» **Exercise directions**:
The task calls for every line of the data to be retyped exactly.

──────── Input data

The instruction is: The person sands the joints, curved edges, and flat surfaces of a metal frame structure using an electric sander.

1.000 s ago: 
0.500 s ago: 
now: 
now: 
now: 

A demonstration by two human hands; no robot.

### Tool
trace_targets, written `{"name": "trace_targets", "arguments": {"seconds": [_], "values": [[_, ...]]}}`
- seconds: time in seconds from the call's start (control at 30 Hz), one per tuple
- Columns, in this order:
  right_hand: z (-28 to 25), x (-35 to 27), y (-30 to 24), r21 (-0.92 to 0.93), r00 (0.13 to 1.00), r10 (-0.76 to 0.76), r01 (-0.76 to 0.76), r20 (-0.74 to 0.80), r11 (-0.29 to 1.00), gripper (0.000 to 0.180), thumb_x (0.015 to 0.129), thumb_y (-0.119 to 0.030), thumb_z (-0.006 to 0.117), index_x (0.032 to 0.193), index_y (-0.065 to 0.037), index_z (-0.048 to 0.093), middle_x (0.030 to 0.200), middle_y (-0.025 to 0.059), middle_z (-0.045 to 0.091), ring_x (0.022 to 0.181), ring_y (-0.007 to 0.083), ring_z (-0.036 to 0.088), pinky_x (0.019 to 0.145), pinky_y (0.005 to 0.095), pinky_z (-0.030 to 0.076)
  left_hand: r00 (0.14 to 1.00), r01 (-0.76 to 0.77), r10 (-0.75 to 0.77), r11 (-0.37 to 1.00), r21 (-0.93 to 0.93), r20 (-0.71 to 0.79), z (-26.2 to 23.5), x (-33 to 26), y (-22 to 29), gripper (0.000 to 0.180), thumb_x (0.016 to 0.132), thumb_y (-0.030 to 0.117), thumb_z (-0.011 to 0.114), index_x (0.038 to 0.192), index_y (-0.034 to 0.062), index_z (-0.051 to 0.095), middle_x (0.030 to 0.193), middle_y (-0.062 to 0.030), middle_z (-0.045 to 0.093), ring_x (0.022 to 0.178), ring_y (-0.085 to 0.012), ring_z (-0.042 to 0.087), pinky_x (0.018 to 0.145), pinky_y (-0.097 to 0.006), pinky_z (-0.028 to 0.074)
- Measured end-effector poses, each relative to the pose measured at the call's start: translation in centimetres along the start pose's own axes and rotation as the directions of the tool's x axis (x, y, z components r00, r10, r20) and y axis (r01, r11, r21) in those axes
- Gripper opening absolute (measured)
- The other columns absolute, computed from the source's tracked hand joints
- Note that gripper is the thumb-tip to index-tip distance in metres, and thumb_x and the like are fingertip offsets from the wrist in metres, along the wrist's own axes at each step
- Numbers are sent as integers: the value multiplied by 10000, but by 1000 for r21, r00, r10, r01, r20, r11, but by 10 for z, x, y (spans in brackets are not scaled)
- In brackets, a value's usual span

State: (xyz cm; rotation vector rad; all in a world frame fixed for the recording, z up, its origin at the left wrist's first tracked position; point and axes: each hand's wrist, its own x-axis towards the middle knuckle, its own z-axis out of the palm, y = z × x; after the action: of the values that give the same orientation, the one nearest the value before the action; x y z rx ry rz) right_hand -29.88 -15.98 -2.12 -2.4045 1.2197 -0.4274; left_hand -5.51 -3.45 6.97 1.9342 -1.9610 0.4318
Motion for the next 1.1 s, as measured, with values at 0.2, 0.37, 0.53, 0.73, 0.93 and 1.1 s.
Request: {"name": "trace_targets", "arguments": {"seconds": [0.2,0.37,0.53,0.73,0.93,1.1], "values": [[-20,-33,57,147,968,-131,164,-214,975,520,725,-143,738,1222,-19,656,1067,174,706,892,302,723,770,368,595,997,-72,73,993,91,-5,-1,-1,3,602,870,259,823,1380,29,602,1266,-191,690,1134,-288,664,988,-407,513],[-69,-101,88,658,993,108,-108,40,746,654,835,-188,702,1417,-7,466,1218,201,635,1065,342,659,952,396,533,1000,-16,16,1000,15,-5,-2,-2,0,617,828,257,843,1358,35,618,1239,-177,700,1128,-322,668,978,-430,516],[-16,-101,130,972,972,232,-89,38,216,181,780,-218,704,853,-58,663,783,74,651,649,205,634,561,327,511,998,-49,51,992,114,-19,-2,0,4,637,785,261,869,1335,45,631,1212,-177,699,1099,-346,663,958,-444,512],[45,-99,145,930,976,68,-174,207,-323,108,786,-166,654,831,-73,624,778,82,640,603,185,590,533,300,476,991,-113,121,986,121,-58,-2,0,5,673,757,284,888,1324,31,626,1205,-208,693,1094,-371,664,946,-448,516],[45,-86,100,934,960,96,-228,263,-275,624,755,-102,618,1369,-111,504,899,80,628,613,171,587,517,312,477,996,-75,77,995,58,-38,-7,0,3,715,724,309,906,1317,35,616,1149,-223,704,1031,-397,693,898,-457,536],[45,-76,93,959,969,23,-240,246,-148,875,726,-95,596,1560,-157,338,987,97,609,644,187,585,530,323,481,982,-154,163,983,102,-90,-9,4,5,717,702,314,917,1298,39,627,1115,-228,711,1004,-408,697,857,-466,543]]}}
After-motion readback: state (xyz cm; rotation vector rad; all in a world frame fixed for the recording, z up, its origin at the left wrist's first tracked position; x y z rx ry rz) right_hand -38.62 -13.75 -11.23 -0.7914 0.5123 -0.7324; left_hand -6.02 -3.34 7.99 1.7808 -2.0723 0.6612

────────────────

» **Solved exercise**:
The instruction is: The person sands the joints, curved edges, and flat surfaces of a metal frame structure using an electric sander.

1.000 s ago: 
0.500 s ago: 
now: 
now: 
now: 

A demonstration by two human hands; no robot.

### Tool
trace_targets, written `{"name": "trace_targets", "arguments": {"seconds": [_], "values": [[_, ...]]}}`
- seconds: time in seconds from the call's start (control at 30 Hz), one per tuple
- Columns, in this order:
  right_hand: z (-28 to 25), x (-35 to 27), y (-30 to 24), r21 (-0.92 to 0.93), r00 (0.13 to 1.00), r10 (-0.76 to 0.76), r01 (-0.76 to 0.76), r20 (-0.74 to 0.80), r11 (-0.29 to 1.00), gripper (0.000 to 0.180), thumb_x (0.015 to 0.129), thumb_y (-0.119 to 0.030), thumb_z (-0.006 to 0.117), index_x (0.032 to 0.193), index_y (-0.065 to 0.037), index_z (-0.048 to 0.093), middle_x (0.030 to 0.200), middle_y (-0.025 to 0.059), middle_z (-0.045 to 0.091), ring_x (0.022 to 0.181), ring_y (-0.007 to 0.083), ring_z (-0.036 to 0.088), pinky_x (0.019 to 0.145), pinky_y (0.005 to 0.095), pinky_z (-0.030 to 0.076)
  left_hand: r00 (0.14 to 1.00), r01 (-0.76 to 0.77), r10 (-0.75 to 0.77), r11 (-0.37 to 1.00), r21 (-0.93 to 0.93), r20 (-0.71 to 0.79), z (-26.2 to 23.5), x (-33 to 26), y (-22 to 29), gripper (0.000 to 0.180), thumb_x (0.016 to 0.132), thumb_y (-0.030 to 0.117), thumb_z (-0.011 to 0.114), index_x (0.038 to 0.192), index_y (-0.034 to 0.062), index_z (-0.051 to 0.095), middle_x (0.030 to 0.193), middle_y (-0.062 to 0.030), middle_z (-0.045 to 0.093), ring_x (0.022 to 0.178), ring_y (-0.085 to 0.012), ring_z (-0.042 to 0.087), pinky_x (0.018 to 0.145), pinky_y (-0.097 to 0.006), pinky_z (-0.028 to 0.074)
- Measured end-effector poses, each relative to the pose measured at the call's start: translation in centimetres along the start pose's own axes and rotation as the directions of the tool's x axis (x, y, z components r00, r10, r20) and y axis (r01, r11, r21) in those axes
- Gripper opening absolute (measured)
- The other columns absolute, computed from the source's tracked hand joints
- Note that gripper is the thumb-tip to index-tip distance in metres, and thumb_x and the like are fingertip offsets from the wrist in metres, along the wrist's own axes at each step
- Numbers are sent as integers: the value multiplied by 10000, but by 1000 for r21, r00, r10, r01, r20, r11, but by 10 for z, x, y (spans in brackets are not scaled)
- In brackets, a value's usual span

State: (xyz cm; rotation vector rad; all in a world frame fixed for the recording, z up, its origin at the left wrist's first tracked position; point and axes: each hand's wrist, its own x-axis towards the middle knuckle, its own z-axis out of the palm, y = z × x; after the action: of the values that give the same orientation, the one nearest the value before the action; x y z rx ry rz) right_hand -29.88 -15.98 -2.12 -2.4045 1.2197 -0.4274; left_hand -5.51 -3.45 6.97 1.9342 -1.9610 0.4318
Motion for the next 1.1 s, as measured, with values at 0.2, 0.37, 0.53, 0.73, 0.93 and 1.1 s.
Request: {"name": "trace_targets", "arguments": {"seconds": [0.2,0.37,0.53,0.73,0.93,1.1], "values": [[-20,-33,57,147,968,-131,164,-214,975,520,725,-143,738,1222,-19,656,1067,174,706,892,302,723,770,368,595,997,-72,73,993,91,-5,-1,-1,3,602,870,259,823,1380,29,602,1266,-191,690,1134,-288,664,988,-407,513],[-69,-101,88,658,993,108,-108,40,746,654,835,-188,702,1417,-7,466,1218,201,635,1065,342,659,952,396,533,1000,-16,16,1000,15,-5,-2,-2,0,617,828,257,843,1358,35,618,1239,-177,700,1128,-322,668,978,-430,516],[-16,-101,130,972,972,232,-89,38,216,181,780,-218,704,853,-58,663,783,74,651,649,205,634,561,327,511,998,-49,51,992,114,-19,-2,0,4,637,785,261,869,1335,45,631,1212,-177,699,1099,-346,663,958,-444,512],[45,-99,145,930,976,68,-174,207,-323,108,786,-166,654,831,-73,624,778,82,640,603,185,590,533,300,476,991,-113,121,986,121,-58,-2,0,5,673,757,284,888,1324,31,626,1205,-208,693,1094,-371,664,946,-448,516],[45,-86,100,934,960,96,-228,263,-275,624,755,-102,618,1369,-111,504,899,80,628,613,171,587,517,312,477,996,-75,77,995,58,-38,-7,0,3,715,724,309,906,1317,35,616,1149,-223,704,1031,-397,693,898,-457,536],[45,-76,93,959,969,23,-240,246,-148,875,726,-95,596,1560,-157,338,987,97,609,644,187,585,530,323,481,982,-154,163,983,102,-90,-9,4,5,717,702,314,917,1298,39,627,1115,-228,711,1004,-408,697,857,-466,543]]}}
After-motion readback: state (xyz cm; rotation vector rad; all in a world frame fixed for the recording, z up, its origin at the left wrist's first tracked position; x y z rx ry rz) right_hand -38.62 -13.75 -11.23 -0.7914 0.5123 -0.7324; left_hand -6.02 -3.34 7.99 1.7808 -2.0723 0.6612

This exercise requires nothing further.